At the lowest level, we might say, is our sensory experience--
our sight, our touch of the materials of a building.
Even maybe the sounds of the building, or maybe even the
smells of the stone and the stucco of the building.
But those arrive as raw sense data.
They're unencoded.
They're unprocessed.
And the understanding, which is at the highest level,
knows nothing of those raw sense data.
It has no way of scanning.
It has no way of matching up that sense data with anything
that the understanding can understand.
That's where the imagination comes in.
The imagination is the third thing that operates
in the space between the sense data and the perceptions of the building
and the architectural understanding.
And the work of the imagination, what it has the capacity to do, is schematize.
Remember that diagram of Wittkower.
He actually draws the deep structure of those villas
and that schematization, that deep structure--
that the understanding can scan.
The understanding has templates already available
that it can match to that geometrical schema.
Now, you might even want to say that because that schema is so rigorous
and because it is repeated, it has the appearance,
or it seems that it has universal validity.

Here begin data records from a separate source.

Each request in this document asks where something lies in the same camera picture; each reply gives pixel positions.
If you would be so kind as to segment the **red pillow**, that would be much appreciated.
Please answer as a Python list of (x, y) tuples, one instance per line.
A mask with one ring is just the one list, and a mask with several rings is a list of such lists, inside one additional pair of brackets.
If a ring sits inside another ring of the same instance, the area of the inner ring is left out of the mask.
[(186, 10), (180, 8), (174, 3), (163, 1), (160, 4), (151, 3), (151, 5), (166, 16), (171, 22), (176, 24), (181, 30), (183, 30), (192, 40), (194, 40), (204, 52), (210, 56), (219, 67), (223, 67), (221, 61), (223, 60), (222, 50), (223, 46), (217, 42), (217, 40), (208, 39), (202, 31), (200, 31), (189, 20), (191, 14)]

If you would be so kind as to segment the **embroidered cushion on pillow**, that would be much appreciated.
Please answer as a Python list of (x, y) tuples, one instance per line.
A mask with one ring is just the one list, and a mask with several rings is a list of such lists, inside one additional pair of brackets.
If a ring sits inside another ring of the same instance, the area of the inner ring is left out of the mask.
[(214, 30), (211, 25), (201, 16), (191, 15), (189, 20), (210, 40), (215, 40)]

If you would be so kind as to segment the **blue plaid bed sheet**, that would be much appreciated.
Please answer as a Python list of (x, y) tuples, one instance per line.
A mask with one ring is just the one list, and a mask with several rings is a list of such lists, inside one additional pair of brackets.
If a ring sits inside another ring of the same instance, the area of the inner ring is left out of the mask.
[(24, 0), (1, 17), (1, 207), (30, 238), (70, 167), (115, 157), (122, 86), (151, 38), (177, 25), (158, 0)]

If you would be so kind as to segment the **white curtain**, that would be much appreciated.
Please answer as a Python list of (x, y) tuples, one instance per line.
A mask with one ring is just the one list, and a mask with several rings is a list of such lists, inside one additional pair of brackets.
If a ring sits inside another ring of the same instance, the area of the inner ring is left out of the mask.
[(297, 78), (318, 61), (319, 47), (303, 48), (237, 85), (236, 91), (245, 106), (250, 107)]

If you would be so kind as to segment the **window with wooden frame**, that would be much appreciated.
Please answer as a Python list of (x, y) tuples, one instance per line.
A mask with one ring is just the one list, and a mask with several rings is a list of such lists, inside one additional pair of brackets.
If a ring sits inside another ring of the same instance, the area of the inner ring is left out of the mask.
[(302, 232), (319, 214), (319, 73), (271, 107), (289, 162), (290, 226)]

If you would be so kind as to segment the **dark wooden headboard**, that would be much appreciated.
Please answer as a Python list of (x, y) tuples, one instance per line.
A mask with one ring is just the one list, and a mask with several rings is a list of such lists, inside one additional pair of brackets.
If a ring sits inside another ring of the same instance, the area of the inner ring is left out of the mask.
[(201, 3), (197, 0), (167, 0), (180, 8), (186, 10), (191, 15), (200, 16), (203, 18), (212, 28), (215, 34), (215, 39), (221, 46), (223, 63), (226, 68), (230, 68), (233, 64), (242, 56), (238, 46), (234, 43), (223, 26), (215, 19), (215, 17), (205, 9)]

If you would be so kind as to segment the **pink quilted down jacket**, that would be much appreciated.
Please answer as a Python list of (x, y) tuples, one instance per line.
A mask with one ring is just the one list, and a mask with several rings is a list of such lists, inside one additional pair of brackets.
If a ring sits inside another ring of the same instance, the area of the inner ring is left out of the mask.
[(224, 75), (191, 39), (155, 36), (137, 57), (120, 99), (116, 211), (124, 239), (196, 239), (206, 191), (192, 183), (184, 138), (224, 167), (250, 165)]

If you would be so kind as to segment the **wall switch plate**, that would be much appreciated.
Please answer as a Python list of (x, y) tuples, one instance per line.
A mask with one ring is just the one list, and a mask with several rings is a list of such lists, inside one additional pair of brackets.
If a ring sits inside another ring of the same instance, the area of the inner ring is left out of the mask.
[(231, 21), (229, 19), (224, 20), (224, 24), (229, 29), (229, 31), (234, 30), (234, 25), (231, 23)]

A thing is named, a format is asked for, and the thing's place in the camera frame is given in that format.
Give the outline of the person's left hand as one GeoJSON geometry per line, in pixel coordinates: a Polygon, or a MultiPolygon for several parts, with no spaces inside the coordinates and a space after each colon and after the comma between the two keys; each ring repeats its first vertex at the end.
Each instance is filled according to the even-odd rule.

And indeed, Wittkower thought that the Palladian diagram
did have universal validity.
We can think of it this way.
When the imagination presents its schema to the understanding,
it sets us on the path toward knowledge.
And whatever knowledge is, it will have something
to do with this interaction of the understanding and the imagination.
The important thing for us is that this is a specific kind
of architectural knowledge.
It comes from the experience of architectural sense data.
It's been schematized into an architectural diagram,
and the architectural understanding has scanned it.
In some ways, you might understand the imagination
and the understanding as opposed.
The imagination is temporal, the understanding is universal.
The imagination is multiple while the understanding is singular.
But the understanding is also passive.
It receives the imagination's input.
The imagination is active.
So we might say that the imagination organizes the sensuous manifold
according to organizing principles that can be received by the understanding.
And here we have the idea that architecture produces knowledge.